対外的な折衝のほか、看護師長に指示をして、業務計画や採用計画、教育方針などを決定していきます。大きな権限を持ちますが、それだけ責任も大きく、医療ミスや事故の際に謝罪を行うのは看護部長の役割です。
50歳前後の看護師が就き、年収650~800万円程度が一般的で、なかには1,000万円という看護部長もいます。内部昇進のみであり、しかも院内に一人であるため誰もが目指せるポジションではありません。人望や能力、論文の執筆だけでなく、院内外での人脈づくりがカギとなります。
- 院内での役職は主任看護師、看護師長、看護部長がある
- 主任看護師は一般看護師の統括、サポート全般を担当
- 看護師長は各病棟のトップで、病棟の環境を整える
- 院内看護師のトップが看護部長で責任も大きい
- 看護師長、看護部長は部内昇進のみで募集はない
以下では、看護師の種類についてまとめていますので、詳しくご覧になりたい方はこちらからどうぞ。
看護師の種類に関する記事
- 男性看護師の「生き残り術」とは?
- 看護部長の役割と年収について
- 看護師長の役割と年収について
- エスコートナースとは?
- EPA看護師とは?
- 特定看護師とは?
- 主任看護師の仕事と役割
- リエゾンナースになるには?
- 男性看護師の転職先、おすすめは?
- 男性看護師の現状と将来性について
- 男性看護師の年収とか悩みとか
気になる○○看護師について!
特定看護師
これまでは医師にだけ認められていた一定の医行為の実践を認められているのが「特定看護師」です。医師不足解消や医師の業務負担の軽減、今後の医療ニーズの拡大に対応するため、2015年からスタートしました。
特定看護師には、専門看護師や認定看護師の役割を統合し、治療とマネジメント、両方面のスペシャリストとなることが期待されています。
特定看護師には、気管チューブの調整や心嚢ドレーンの抜去など38の医行為が認められていて、これまでは医師の判断を仰がねばならなかった緊急対応を特定看護師が迅速に行えるメリットがあります。

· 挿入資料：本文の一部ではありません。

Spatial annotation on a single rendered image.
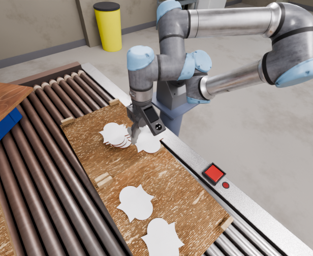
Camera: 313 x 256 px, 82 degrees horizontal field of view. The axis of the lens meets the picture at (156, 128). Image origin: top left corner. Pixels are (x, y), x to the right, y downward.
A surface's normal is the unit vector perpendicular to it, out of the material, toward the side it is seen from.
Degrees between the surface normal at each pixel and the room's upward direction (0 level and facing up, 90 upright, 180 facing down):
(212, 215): 0
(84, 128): 0
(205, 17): 46
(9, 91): 0
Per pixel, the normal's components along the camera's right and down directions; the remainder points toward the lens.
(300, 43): -0.39, 0.04
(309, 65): -0.15, 0.06
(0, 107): 0.04, -0.67
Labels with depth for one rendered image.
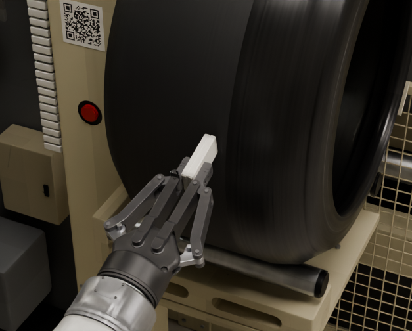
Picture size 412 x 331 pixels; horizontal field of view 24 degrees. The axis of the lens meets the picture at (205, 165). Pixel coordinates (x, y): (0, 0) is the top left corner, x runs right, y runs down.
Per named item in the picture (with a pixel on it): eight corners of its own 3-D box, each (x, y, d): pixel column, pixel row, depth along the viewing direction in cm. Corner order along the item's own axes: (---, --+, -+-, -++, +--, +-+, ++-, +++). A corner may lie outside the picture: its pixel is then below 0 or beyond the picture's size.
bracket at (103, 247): (94, 263, 157) (91, 216, 151) (199, 139, 186) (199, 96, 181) (112, 268, 156) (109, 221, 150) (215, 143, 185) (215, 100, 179)
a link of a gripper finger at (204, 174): (186, 192, 113) (209, 198, 112) (204, 161, 116) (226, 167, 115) (188, 199, 114) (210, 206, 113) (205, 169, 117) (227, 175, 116)
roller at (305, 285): (115, 221, 155) (129, 204, 158) (118, 241, 158) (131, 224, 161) (320, 284, 143) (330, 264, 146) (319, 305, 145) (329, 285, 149)
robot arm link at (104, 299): (52, 303, 101) (80, 259, 104) (71, 346, 107) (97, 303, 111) (129, 330, 97) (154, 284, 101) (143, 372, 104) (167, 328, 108)
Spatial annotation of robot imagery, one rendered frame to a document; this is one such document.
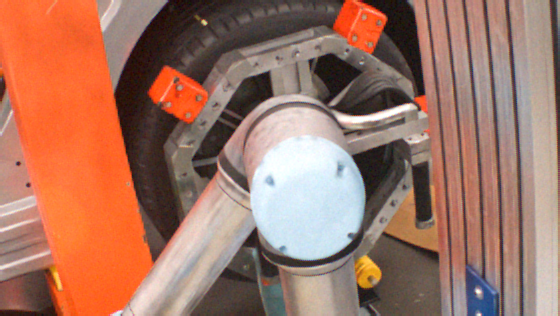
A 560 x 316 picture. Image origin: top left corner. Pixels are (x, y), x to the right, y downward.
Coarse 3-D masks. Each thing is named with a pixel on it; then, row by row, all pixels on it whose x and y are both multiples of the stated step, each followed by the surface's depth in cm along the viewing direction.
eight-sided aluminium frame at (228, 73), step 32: (320, 32) 240; (224, 64) 235; (256, 64) 236; (288, 64) 237; (352, 64) 243; (384, 64) 246; (224, 96) 235; (192, 128) 235; (192, 192) 240; (384, 192) 264; (384, 224) 262
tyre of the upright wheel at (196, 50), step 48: (192, 0) 256; (240, 0) 248; (288, 0) 244; (336, 0) 259; (144, 48) 255; (192, 48) 238; (240, 48) 241; (384, 48) 254; (144, 96) 245; (144, 144) 242; (144, 192) 247

手順書は各医療機関において作成することや、研修受講のためのいくつかの条件から、特定看護師になるためには、支援体制が整い研鑽を積める職場にいることが前提です。転職を考える際には、条件を絞った求人探しに合っている転職サイトの利用が便利です。
EPA看護師
看護師不足解消、業務負担軽減のために設けられたのがEPA看護師の紹介制度です。EPA:経済連携協定に基づいて、2008年よりインドネシア、フィリピン、ベトナムから約1,000名の外国人看護師を受け入れ、日本での看護師免許取得を促進してきました。

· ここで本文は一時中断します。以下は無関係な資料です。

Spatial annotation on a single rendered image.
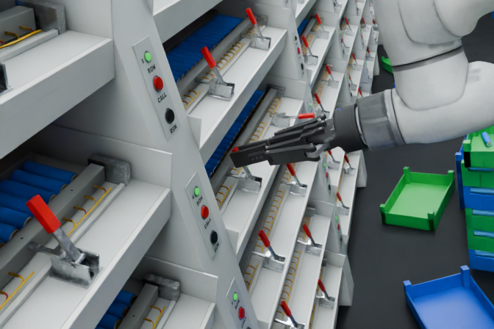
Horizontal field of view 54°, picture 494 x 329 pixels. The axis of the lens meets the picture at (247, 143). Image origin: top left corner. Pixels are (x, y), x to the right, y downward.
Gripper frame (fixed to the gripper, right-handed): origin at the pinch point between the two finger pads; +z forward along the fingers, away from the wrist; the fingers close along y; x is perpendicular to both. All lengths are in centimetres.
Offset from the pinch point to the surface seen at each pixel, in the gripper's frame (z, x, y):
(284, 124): 2.0, -6.5, 25.7
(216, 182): 6.8, -2.0, -4.1
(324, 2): 2, 2, 113
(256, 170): 3.5, -6.6, 6.0
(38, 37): -0.3, 32.5, -32.6
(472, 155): -34, -43, 56
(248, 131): 6.5, -2.1, 16.0
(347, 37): 6, -25, 159
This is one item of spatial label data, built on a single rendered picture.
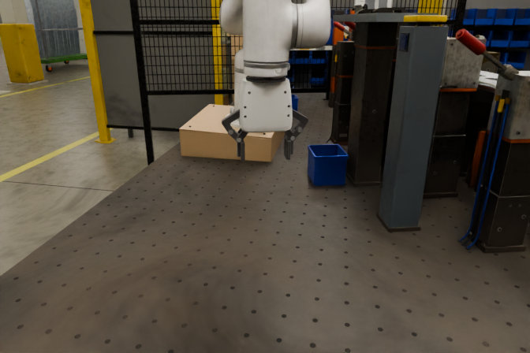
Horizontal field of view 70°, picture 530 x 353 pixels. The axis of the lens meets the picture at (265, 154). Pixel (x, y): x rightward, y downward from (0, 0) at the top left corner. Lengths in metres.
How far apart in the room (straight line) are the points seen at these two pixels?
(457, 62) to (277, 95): 0.49
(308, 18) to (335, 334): 0.51
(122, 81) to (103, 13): 0.62
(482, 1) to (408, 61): 2.95
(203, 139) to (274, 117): 0.63
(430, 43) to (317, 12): 0.24
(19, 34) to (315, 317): 8.13
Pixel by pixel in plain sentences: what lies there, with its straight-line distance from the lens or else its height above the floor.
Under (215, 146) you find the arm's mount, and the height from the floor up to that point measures 0.74.
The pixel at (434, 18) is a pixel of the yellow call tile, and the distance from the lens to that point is 0.82.
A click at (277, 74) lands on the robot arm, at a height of 1.06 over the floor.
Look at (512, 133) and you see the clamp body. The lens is 0.83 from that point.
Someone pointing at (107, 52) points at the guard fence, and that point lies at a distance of 3.92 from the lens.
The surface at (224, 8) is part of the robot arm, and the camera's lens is 1.29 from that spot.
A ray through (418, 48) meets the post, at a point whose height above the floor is 1.10.
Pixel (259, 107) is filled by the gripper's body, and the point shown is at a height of 1.00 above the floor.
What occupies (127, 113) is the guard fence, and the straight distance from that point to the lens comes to 3.94.
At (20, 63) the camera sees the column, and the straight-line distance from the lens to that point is 8.57.
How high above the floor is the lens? 1.15
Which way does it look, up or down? 19 degrees down
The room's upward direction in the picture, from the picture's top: straight up

しかしEPA看護師の試験合格率は約11%にとどまり、日本語習得、さらには日本の医療用語での受験の難しさが浮き彫りになりました。文化の違いや、患者やその家族の抵抗感も問題となっています。
EPA看護師の受け入れで見えた問題点から、今度は語学留学型の中国人看護師の受け入れが進められています。同じ漢字常用国出身ということもあり、日本人と変わらない合格率で日本の看護師免許取得が達成され、医療現場における中国人看護師の割合は増加中です。
リエゾンナース
リエゾンナースは精神科看護のプロフェッショナルです。精神看護における高い知識やスキルを活かすだけでなく、リーダーとなって他診療科と連携したり、看護師やスタッフのカウンセリングに応じます。

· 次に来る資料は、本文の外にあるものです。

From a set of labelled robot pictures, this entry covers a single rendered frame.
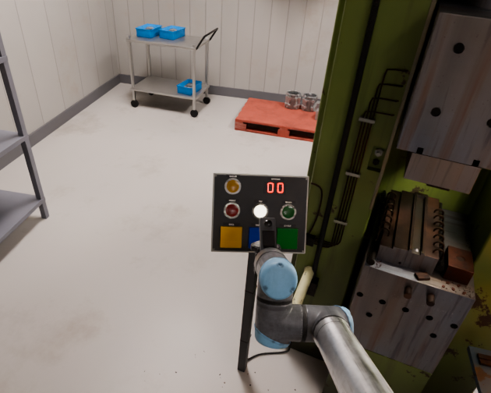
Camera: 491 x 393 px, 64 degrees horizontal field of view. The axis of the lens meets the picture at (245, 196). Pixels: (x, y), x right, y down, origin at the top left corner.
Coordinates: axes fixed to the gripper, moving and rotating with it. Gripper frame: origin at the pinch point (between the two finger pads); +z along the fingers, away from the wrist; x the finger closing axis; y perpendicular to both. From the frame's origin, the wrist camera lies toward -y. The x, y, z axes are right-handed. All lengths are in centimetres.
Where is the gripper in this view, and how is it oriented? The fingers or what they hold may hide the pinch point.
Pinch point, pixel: (262, 241)
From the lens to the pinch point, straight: 130.1
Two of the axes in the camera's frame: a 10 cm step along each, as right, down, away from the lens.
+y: -0.4, 10.0, 0.8
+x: 10.0, 0.3, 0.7
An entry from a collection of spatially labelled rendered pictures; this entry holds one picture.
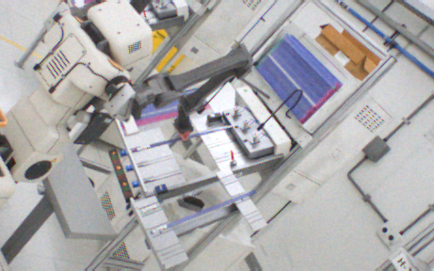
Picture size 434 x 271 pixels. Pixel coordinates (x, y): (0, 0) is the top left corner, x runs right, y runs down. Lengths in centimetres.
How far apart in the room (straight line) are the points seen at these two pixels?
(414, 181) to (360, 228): 52
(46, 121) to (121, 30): 41
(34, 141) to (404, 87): 293
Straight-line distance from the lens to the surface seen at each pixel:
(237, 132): 239
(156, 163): 232
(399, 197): 365
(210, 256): 277
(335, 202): 385
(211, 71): 170
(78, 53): 159
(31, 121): 176
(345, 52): 281
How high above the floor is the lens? 171
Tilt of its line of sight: 17 degrees down
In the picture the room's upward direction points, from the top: 43 degrees clockwise
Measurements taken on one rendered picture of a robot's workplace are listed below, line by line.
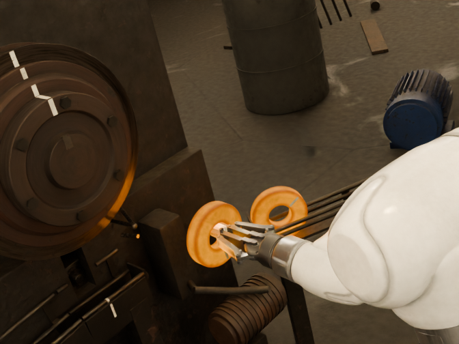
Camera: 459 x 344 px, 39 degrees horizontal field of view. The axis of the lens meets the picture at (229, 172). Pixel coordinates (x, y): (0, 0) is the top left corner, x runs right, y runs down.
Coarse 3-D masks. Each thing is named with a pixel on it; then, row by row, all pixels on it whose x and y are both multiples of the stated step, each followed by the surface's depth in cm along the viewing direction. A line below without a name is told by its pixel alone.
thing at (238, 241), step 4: (220, 228) 147; (220, 232) 147; (224, 232) 147; (228, 232) 146; (224, 236) 146; (228, 236) 145; (232, 236) 145; (236, 236) 144; (228, 240) 146; (232, 240) 145; (236, 240) 143; (240, 240) 142; (244, 240) 141; (248, 240) 141; (252, 240) 140; (256, 240) 140; (236, 244) 144; (240, 244) 143; (244, 244) 142; (252, 244) 140; (256, 244) 140; (240, 248) 144; (244, 248) 143
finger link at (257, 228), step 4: (236, 224) 148; (240, 224) 148; (244, 224) 148; (248, 224) 148; (252, 224) 147; (256, 224) 147; (244, 228) 148; (248, 228) 147; (252, 228) 147; (256, 228) 146; (260, 228) 145; (264, 228) 145; (268, 228) 145; (272, 228) 145; (260, 232) 146; (264, 232) 146
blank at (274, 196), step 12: (264, 192) 174; (276, 192) 172; (288, 192) 173; (264, 204) 173; (276, 204) 174; (288, 204) 174; (300, 204) 175; (252, 216) 174; (264, 216) 174; (288, 216) 178; (300, 216) 177; (276, 228) 177; (288, 228) 177
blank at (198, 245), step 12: (216, 204) 149; (228, 204) 151; (204, 216) 146; (216, 216) 148; (228, 216) 151; (192, 228) 146; (204, 228) 146; (192, 240) 146; (204, 240) 147; (192, 252) 147; (204, 252) 148; (216, 252) 151; (204, 264) 149; (216, 264) 152
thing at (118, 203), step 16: (16, 48) 130; (32, 48) 133; (48, 48) 135; (64, 48) 138; (0, 64) 128; (80, 64) 141; (96, 64) 144; (112, 80) 148; (128, 112) 153; (128, 176) 156; (112, 208) 154; (0, 240) 135; (80, 240) 149; (16, 256) 138; (32, 256) 141; (48, 256) 144
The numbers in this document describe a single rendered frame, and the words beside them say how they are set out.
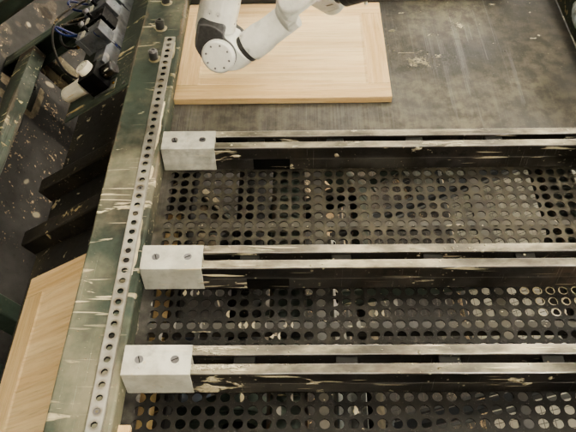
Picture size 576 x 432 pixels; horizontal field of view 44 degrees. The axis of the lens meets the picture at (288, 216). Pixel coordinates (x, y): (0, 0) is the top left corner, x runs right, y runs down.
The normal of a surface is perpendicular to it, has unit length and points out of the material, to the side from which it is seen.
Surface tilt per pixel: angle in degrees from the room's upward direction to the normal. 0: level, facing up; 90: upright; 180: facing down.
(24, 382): 90
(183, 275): 90
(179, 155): 90
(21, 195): 0
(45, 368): 90
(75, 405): 57
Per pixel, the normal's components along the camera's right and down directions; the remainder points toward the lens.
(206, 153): 0.00, 0.76
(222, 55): -0.19, 0.53
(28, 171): 0.83, -0.36
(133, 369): -0.02, -0.65

リエゾンナースになるための決まりはありませんが、多くの場合、精神科認定看護師や精神看護専門看護師の有資格者がリエゾンナースと呼ばれます。リエゾンナースになるには、精神科領域を究めるための向上心、看護師を導くリーダーシップ、カウンセリング能力が必要です。
ハードな看護師業務に心の健康を損なう看護師は少なくなく、リエゾンナースにはそんな仲間を支え、仕事復帰をサポートするといったやりがいもあります。
エスコートナース
搬送看護師とも呼ばれるエスコートナースは、海外旅行、仕事の出張、海外在住の日本人など、海外で病気や怪我になり看護が必要になった患者さんに付き添うのが仕事です。
行う業務としては、「海外で行う」という点を除けば一般的な看護業務と変わりありません。
海外旅行に行けること、外国の医療機関を体験できること、様々な看護を経験できるメリットがありますが、移動距離や付き添い時間が長く体力的負担や心理的ストレスも大きいこと、繁忙期と閑散期があるため仕事が安定しないのがデメリットです。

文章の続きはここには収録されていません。